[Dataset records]
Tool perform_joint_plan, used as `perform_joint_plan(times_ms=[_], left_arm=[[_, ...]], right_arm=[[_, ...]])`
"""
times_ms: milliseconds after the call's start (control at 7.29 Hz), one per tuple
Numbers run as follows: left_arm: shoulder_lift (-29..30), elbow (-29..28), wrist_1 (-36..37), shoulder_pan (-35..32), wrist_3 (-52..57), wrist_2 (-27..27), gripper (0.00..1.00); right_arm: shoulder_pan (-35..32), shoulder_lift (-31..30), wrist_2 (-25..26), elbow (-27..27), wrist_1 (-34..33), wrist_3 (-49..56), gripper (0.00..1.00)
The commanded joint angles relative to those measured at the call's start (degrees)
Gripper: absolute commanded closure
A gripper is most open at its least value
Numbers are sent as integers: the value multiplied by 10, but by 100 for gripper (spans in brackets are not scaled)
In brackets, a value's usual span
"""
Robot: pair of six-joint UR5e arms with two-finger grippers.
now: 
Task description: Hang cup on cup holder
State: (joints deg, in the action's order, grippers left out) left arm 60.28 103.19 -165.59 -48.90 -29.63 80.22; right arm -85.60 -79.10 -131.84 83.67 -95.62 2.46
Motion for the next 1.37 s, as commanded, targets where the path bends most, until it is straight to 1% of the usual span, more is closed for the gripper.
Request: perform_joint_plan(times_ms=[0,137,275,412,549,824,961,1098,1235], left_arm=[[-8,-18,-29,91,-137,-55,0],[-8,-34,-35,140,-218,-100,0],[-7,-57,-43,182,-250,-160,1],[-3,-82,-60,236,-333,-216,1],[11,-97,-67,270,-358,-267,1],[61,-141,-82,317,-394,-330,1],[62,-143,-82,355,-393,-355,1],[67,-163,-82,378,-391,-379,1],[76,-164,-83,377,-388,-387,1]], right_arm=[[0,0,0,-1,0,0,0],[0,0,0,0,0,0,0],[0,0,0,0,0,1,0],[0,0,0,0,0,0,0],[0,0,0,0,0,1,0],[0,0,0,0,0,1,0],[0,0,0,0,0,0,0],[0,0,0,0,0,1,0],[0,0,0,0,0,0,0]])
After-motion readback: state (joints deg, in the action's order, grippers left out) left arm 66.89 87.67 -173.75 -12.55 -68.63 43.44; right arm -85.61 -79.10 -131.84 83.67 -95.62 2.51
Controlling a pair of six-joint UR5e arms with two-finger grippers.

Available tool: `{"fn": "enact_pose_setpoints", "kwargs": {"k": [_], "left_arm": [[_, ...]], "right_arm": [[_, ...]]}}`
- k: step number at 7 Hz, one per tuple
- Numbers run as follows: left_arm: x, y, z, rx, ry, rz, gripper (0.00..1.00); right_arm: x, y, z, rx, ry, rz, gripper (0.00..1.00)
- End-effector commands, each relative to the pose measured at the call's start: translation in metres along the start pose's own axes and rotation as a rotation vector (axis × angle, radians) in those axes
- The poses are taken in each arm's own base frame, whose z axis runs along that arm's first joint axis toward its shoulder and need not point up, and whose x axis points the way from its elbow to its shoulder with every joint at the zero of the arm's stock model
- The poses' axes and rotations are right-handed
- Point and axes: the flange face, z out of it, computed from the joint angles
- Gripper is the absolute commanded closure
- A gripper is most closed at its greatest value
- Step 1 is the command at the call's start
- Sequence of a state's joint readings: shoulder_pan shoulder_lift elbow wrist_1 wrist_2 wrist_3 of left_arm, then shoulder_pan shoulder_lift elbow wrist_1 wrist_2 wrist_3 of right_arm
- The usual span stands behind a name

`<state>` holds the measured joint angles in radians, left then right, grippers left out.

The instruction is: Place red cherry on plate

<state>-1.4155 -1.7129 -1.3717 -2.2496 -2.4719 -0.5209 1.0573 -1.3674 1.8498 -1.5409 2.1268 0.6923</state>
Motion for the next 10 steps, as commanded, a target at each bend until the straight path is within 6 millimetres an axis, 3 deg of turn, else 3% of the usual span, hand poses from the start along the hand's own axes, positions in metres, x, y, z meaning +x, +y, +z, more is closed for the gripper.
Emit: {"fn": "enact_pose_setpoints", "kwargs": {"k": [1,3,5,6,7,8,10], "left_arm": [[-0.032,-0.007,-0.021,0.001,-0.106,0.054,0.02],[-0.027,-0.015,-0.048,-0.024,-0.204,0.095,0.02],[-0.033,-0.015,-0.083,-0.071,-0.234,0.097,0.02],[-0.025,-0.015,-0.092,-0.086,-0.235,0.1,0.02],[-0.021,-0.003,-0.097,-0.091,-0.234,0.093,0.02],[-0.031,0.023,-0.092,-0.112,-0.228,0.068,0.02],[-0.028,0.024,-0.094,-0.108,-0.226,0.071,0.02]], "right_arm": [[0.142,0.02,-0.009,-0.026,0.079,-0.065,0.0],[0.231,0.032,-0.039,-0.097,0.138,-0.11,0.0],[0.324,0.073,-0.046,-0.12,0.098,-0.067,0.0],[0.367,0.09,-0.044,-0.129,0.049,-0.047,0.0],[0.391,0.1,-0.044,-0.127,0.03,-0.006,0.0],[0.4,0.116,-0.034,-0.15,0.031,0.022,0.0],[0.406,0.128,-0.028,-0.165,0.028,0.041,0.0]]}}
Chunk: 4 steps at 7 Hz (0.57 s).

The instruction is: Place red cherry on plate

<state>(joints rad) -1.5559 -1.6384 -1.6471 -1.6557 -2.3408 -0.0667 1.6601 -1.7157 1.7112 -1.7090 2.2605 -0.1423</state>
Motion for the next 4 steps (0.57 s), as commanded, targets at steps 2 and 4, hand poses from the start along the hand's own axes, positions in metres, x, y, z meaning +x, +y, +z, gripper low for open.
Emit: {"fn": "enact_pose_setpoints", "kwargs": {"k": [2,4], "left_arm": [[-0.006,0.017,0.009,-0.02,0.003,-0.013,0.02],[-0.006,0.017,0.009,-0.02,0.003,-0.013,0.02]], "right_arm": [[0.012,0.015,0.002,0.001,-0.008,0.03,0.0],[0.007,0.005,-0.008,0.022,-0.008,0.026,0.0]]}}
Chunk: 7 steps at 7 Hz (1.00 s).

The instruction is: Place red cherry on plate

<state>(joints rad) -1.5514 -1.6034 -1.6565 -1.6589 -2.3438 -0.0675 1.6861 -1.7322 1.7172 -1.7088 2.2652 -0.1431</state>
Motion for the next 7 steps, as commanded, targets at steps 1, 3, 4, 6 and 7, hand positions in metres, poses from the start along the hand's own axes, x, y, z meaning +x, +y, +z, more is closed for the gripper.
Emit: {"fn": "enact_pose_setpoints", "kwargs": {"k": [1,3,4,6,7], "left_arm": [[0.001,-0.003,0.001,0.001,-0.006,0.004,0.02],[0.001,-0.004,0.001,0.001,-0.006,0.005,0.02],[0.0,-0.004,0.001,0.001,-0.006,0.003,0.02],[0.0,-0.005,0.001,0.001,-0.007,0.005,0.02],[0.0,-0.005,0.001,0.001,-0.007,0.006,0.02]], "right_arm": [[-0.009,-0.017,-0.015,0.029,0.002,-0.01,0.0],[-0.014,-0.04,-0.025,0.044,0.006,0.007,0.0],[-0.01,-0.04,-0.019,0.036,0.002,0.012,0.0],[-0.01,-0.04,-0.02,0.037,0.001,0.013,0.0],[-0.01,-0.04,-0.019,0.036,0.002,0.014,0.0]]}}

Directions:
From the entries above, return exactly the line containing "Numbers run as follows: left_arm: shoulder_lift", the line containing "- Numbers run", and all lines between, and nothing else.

Answer to this exercise:
Numbers run as follows: left_arm: shoulder_lift (-29..30), elbow (-29..28), wrist_1 (-36..37), shoulder_pan (-35..32), wrist_3 (-52..57), wrist_2 (-27..27), gripper (0.00..1.00); right_arm: shoulder_pan (-35..32), shoulder_lift (-31..30), wrist_2 (-25..26), elbow (-27..27), wrist_1 (-34..33), wrist_3 (-49..56), gripper (0.00..1.00)
The commanded joint angles relative to those measured at the call's start (degrees)
Gripper: absolute commanded closure
A gripper is most open at its least value
Numbers are sent as integers: the value multiplied by 10, but by 100 for gripper (spans in brackets are not scaled)
In brackets, a value's usual span
"""
Robot: pair of six-joint UR5e arms with two-finger grippers.
now: 
Task description: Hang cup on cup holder
State: (joints deg, in the action's order, grippers left out) left arm 60.28 103.19 -165.59 -48.90 -29.63 80.22; right arm -85.60 -79.10 -131.84 83.67 -95.62 2.46
Motion for the next 1.37 s, as commanded, targets where the path bends most, until it is straight to 1% of the usual span, more is closed for the gripper.
Request: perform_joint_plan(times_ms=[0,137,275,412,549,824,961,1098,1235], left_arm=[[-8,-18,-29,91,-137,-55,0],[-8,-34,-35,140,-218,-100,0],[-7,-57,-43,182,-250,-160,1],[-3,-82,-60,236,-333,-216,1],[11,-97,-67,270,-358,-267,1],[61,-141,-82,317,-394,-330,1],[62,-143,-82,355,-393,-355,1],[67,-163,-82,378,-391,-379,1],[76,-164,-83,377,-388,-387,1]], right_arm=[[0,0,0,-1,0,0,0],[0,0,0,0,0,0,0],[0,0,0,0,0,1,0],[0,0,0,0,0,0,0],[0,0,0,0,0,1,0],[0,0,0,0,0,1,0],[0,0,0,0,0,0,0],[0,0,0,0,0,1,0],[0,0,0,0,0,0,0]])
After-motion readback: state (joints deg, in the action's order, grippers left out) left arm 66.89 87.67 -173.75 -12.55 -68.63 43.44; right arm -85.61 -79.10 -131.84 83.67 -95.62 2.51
Controlling a pair of six-joint UR5e arms with two-finger grippers.

Available tool: `{"fn": "enact_pose_setpoints", "kwargs": {"k": [_], "left_arm": [[_, ...]], "right_arm": [[_, ...]]}}`
- k: step number at 7 Hz, one per tuple
- Numbers run as follows: left_arm: x, y, z, rx, ry, rz, gripper (0.00..1.00); right_arm: x, y, z, rx, ry, rz, gripper (0.00..1.00)

What was requested is fully covered by this answer.